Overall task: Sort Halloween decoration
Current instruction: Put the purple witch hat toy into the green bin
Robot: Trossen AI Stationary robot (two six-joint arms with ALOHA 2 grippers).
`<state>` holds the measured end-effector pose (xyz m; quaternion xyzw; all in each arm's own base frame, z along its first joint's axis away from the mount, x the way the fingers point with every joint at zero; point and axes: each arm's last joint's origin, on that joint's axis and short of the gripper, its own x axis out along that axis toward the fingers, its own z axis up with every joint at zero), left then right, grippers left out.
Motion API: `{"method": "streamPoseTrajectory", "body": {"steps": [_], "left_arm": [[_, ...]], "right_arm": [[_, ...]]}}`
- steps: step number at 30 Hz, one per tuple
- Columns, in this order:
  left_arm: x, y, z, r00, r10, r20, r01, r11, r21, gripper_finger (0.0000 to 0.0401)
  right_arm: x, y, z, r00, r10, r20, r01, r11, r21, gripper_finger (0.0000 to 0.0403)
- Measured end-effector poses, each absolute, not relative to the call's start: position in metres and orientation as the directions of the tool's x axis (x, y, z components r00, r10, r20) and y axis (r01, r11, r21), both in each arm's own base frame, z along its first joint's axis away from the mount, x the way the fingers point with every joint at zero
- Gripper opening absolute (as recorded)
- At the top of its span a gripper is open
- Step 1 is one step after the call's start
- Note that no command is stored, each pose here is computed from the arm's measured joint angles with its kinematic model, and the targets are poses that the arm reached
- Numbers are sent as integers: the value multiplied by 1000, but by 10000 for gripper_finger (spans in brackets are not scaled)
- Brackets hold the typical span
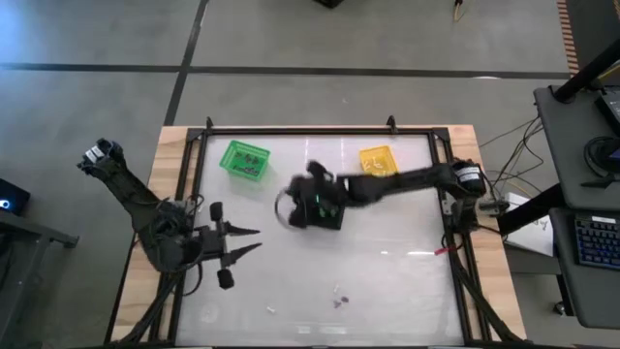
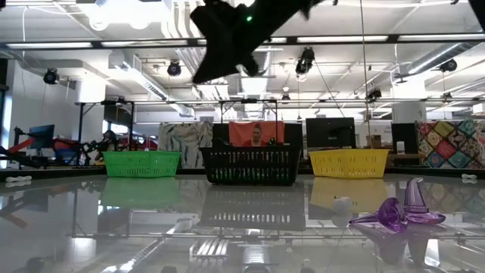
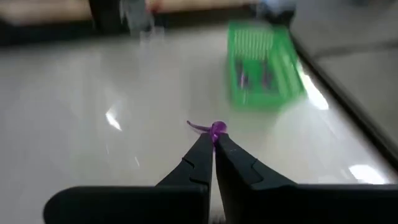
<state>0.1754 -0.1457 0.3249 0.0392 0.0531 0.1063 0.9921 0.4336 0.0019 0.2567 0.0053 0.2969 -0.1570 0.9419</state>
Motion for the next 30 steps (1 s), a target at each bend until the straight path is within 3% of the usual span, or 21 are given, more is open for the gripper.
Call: {"method": "streamPoseTrajectory", "body": {"steps": [9, 18, 30], "left_arm": [[160, -155, 326, 957, 279, -76, -270, 956, 117, 112], [159, -154, 324, 955, 285, -86, -271, 951, 147, 112], [157, -150, 326, 925, 375, -65, -357, 914, 191, 112]], "right_arm": [[461, -93, 247, 920, -265, -287, 283, 959, 21, 9], [481, -137, 216, 939, -317, -131, 330, 940, 92, 9], [527, -152, 200, 925, -317, -210, 340, 937, 83, 9]]}}
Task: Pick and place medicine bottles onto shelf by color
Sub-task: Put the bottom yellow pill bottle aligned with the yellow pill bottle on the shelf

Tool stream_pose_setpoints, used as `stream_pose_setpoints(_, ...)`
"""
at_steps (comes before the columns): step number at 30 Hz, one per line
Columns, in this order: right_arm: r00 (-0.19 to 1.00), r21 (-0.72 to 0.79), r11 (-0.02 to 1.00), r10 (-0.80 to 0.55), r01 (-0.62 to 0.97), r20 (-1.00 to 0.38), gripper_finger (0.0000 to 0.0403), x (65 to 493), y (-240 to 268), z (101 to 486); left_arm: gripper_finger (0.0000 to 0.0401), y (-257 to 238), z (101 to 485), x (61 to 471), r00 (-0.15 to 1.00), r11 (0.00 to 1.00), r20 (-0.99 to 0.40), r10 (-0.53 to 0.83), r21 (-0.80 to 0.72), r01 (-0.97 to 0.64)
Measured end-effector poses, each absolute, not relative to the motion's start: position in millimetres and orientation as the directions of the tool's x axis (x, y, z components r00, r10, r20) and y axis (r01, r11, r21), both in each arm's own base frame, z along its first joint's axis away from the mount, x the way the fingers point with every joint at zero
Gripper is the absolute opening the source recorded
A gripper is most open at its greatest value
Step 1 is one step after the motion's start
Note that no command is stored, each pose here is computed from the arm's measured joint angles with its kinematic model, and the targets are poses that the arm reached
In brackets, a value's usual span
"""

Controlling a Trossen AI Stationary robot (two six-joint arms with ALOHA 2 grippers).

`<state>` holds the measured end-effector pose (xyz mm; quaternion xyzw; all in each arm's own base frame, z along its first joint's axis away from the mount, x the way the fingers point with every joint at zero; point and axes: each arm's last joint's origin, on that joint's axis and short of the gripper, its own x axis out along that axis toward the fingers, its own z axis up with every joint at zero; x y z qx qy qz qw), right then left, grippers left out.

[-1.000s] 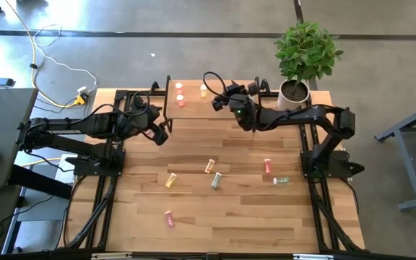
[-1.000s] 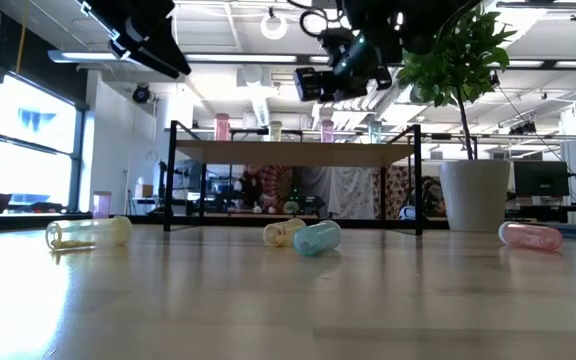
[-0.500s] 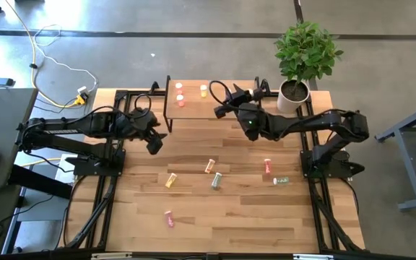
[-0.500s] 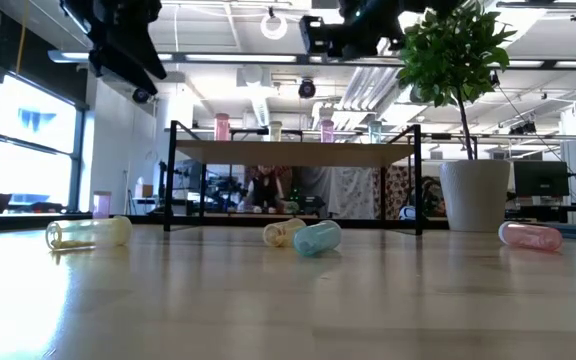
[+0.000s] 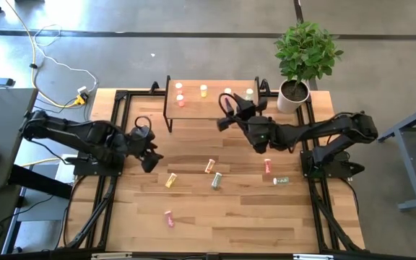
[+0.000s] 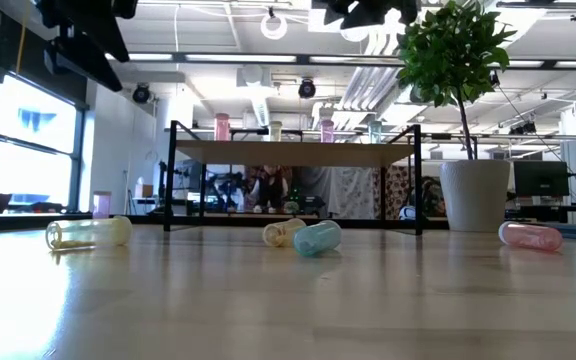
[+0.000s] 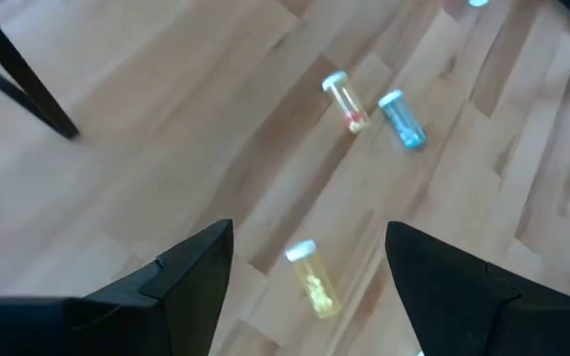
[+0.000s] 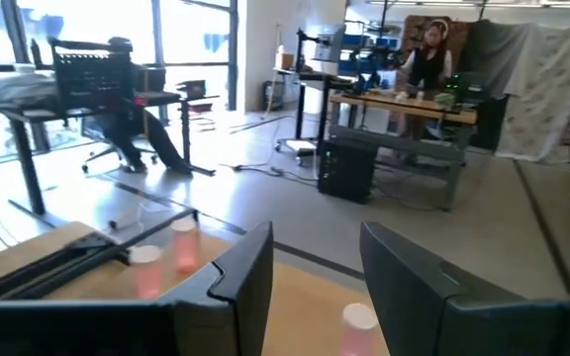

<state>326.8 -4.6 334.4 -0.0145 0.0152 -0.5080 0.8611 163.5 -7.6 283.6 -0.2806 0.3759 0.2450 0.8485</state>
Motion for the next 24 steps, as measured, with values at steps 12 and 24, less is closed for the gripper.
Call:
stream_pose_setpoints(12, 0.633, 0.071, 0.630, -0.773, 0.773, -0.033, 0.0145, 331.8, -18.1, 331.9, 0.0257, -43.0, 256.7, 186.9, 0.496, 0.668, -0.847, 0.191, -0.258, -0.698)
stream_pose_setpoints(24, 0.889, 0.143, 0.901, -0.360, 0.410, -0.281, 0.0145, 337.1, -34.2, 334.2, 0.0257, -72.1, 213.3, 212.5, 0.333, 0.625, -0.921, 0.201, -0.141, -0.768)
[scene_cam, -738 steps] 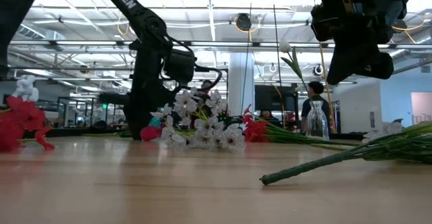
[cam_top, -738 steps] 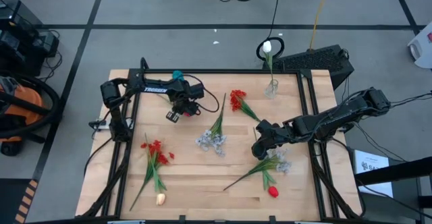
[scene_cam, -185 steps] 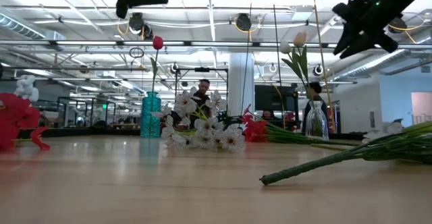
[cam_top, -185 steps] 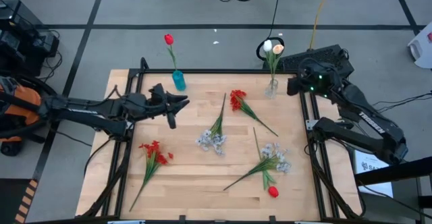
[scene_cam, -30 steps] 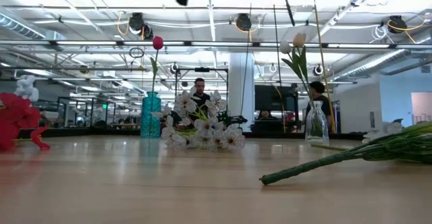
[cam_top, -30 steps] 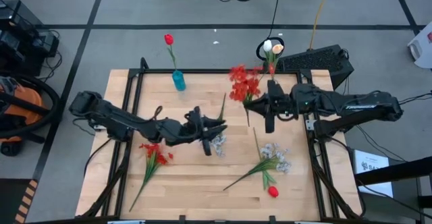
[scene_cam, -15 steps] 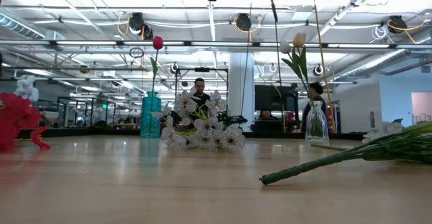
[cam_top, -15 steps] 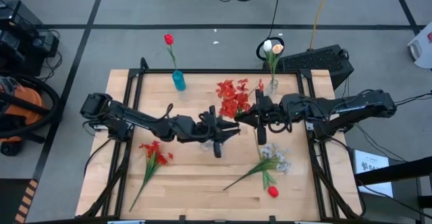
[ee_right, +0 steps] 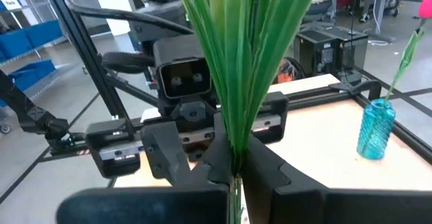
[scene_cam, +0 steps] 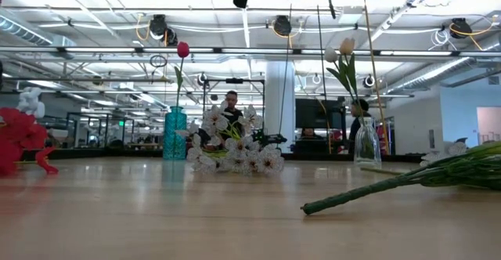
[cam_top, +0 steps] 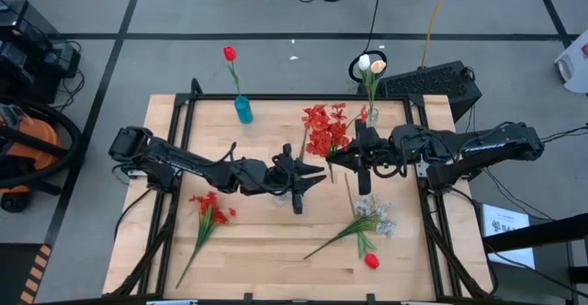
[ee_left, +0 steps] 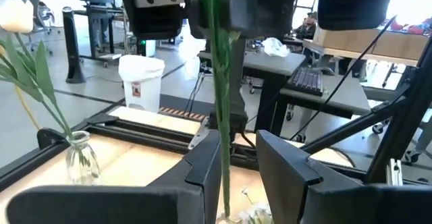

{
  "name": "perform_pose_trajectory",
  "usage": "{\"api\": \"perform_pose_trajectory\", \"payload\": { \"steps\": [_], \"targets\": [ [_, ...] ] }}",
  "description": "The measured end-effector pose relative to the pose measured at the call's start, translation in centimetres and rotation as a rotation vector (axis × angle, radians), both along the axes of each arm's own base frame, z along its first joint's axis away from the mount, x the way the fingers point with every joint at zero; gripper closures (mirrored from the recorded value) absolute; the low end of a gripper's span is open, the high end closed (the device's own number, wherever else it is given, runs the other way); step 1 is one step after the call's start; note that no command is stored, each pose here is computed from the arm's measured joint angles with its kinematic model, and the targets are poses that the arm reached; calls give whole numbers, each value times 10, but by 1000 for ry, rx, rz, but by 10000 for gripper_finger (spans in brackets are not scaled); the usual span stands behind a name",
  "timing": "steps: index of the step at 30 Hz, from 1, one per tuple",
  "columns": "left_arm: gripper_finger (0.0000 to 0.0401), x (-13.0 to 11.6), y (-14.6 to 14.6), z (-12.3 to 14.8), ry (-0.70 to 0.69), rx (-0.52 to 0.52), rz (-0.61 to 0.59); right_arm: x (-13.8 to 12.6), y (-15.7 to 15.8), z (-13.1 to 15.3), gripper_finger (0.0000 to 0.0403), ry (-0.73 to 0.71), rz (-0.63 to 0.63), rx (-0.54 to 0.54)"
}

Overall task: Sort flowers into vase by color
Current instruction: Put the top orange flowers into the blue vase

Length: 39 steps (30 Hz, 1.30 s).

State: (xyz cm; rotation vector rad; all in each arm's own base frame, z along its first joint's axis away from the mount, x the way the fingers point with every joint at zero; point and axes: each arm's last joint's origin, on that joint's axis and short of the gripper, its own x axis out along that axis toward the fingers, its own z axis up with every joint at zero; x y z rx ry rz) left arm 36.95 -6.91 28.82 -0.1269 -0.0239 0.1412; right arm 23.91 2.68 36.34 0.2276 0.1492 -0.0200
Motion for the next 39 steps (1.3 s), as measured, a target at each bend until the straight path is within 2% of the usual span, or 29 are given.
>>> {"api": "perform_pose_trajectory", "payload": {
  "steps": [8, 11, 18, 21, 25, 31, 39],
  "targets": [
    [302, 1, 5, 2, -16, -4, 13, 3, 1, -1, 397, -1, 12, -11],
    [302, 1, 8, 2, -17, -5, 18, 4, 2, 5, 397, -65, 36, -15],
    [302, 2, 13, 3, -23, -7, 25, 4, 1, 8, 397, -94, 33, -40],
    [302, 2, 14, 2, -23, -6, 25, 8, 2, 5, 397, -81, 31, -45],
    [302, 3, 18, 5, -54, -10, -34, 14, 2, -1, 397, -58, 32, -47],
    [302, 4, 22, 5, -57, -58, -28, 20, 3, -6, 397, -37, 30, -52],
    [303, 4, 23, 5, -51, -58, -27, 20, 3, -6, 396, -36, 30, -54]
  ]
}}
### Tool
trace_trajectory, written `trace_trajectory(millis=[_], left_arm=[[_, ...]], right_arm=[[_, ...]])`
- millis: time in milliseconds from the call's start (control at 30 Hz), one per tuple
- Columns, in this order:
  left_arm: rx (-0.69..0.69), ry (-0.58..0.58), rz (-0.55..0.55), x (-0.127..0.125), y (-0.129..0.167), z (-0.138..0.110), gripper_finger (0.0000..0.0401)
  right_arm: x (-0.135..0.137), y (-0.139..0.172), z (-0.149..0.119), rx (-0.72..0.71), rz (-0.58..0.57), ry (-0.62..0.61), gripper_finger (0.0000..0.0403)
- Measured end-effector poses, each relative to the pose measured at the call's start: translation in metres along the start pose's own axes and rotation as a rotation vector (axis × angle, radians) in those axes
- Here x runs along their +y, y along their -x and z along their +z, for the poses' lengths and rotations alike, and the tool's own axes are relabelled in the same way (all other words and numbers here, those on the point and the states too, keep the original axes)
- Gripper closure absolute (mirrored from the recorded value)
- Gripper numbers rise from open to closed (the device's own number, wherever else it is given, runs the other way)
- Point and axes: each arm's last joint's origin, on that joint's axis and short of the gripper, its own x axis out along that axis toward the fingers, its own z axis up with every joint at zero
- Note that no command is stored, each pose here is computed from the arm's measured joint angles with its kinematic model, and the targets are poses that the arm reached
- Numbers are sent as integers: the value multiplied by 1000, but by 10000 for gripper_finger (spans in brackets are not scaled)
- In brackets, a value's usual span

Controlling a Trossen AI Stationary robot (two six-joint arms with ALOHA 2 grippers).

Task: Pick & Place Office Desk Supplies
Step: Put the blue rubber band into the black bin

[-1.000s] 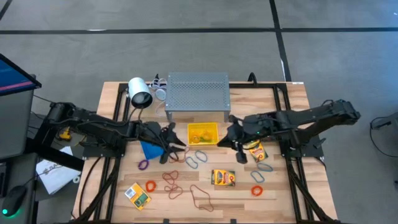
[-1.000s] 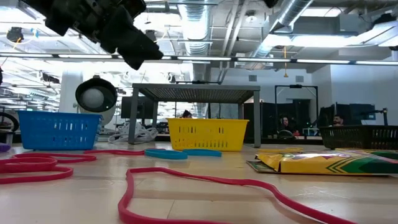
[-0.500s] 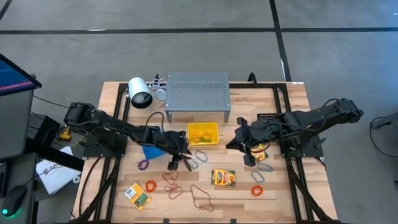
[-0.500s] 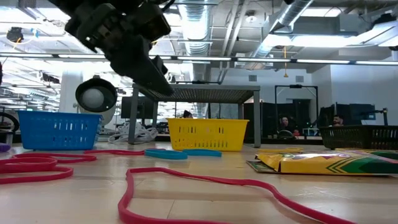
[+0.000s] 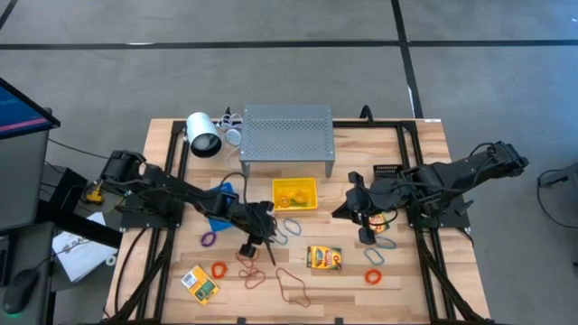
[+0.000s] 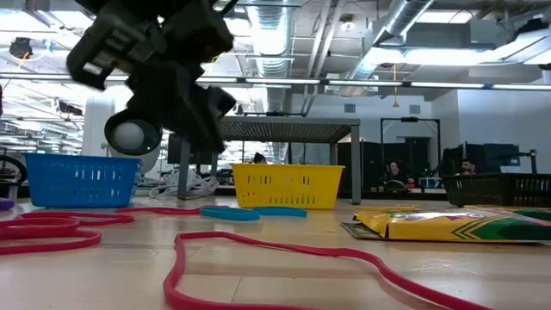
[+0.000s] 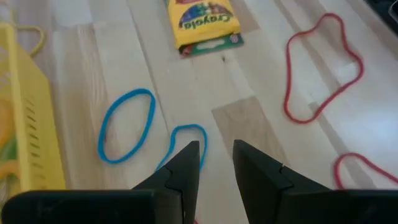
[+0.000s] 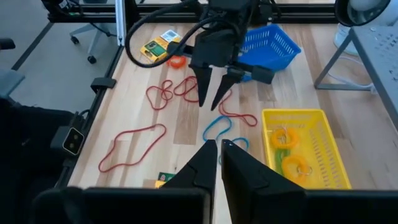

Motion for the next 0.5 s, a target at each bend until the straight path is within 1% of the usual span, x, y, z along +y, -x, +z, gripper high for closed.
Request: trace_trajectory(millis=[133,300,400,500], left_arm=[[28,-5,-3,0,-8,-2,288],[50,-28,-5,0,-18,-1,246],[60,-30,15,2,-23,-1,221],[84,-29,15,2,-32,-3,203]], right_arm=[[1,0,0,0,2,1,383],[0,0,0,3,1,2,383],[0,0,-1,9,0,3,383],[0,0,-1,10,0,3,383]])
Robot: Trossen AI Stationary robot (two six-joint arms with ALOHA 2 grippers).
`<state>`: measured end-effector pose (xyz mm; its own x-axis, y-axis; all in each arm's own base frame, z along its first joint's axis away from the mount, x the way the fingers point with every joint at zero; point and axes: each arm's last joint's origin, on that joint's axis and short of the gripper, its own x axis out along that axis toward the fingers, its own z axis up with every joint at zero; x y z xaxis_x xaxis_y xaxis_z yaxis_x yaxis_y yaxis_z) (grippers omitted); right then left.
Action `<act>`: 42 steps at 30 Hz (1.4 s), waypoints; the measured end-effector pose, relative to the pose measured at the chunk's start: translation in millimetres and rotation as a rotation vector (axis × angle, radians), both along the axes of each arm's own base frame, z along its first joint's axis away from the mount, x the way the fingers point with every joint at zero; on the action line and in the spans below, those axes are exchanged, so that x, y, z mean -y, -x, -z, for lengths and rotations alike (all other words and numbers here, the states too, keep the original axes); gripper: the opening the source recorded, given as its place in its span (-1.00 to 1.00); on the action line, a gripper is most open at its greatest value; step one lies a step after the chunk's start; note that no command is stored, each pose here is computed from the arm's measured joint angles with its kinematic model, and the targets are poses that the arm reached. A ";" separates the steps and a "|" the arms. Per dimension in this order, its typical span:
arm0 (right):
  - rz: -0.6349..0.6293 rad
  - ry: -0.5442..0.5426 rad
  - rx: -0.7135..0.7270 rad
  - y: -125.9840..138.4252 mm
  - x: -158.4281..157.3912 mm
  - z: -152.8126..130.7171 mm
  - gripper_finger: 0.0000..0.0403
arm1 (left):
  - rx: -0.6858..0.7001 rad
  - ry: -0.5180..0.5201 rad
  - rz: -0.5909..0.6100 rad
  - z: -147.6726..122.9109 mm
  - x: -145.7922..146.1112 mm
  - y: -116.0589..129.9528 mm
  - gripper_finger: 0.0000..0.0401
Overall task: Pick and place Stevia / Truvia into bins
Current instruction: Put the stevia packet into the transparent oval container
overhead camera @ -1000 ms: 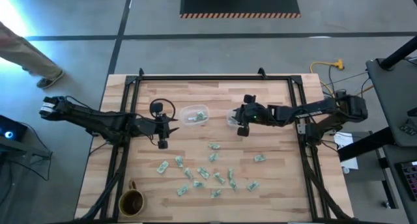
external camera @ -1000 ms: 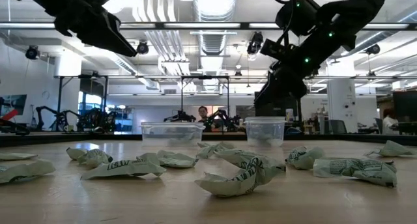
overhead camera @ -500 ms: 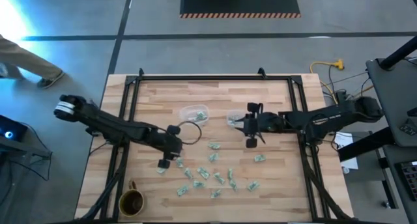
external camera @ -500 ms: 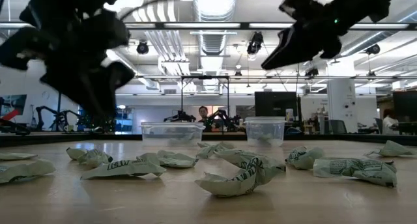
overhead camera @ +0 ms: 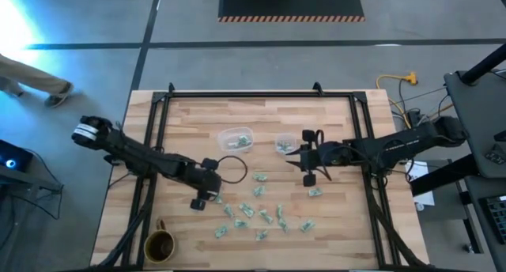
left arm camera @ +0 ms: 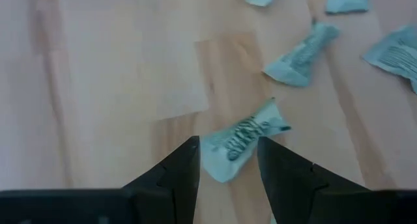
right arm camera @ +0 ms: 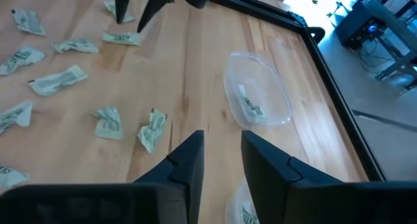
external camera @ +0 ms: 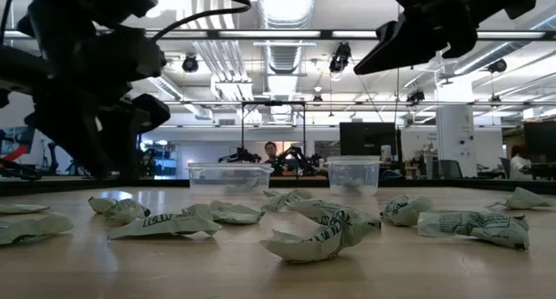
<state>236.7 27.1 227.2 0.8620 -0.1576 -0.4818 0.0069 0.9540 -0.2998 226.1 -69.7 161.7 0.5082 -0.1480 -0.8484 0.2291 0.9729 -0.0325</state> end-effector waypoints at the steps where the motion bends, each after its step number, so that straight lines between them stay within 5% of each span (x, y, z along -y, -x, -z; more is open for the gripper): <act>1: 0.000 0.001 -0.004 -0.1 0.0 0.6 -0.55 | -0.001 -0.001 0.008 0.3 1.9 0.5 -0.32; 29: 0.013 -0.021 -0.007 -0.6 -0.1 1.8 -0.65 | -0.041 -0.121 0.046 29.0 15.8 -4.0 -0.34; 42: 0.015 -0.024 -0.006 -0.6 -0.1 1.8 -0.65 | -0.021 -0.127 0.040 28.6 15.8 -5.6 -0.97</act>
<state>237.3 27.2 225.4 0.8567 -0.1588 -0.4908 0.0193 0.9606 -0.2772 231.7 -85.6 133.1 0.4856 -0.0584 -0.8722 0.2681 0.9596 0.0850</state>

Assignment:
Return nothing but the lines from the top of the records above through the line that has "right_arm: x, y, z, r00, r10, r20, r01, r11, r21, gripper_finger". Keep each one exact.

Solution below:
Overall task: Sort Halloween decoration
Current instruction: Put the purple witch hat toy into the green bin
Robot: Trossen AI Stationary robot (two six-joint arms with ALOHA 2 grippers).
`<state>` holds the measured end-effector pose (xyz m; quaternion xyzw; all in each arm's own base frame, z along its first joint's axis away from the mount, x the way the fingers point with every joint at zero; point and axes: each arm's last joint's origin, on that joint's axis and short of the gripper, its own x axis out along that axis toward the fingers, its own z axis up with every joint at zero), left then right, grippers left out.
Motion API: `{"method": "streamPoseTrajectory", "body": {"steps": [_], "left_arm": [[_, ...]], "right_arm": [[_, ...]]}}`
- steps: step number at 30 Hz, one per tuple
- Columns, in this order:
  left_arm: x, y, z, r00, r10, r20, r01, r11, r21, gripper_finger (0.0000 to 0.0401)
  right_arm: x, y, z, r00, r10, r20, r01, r11, r21, gripper_finger (0.0000 to 0.0403)

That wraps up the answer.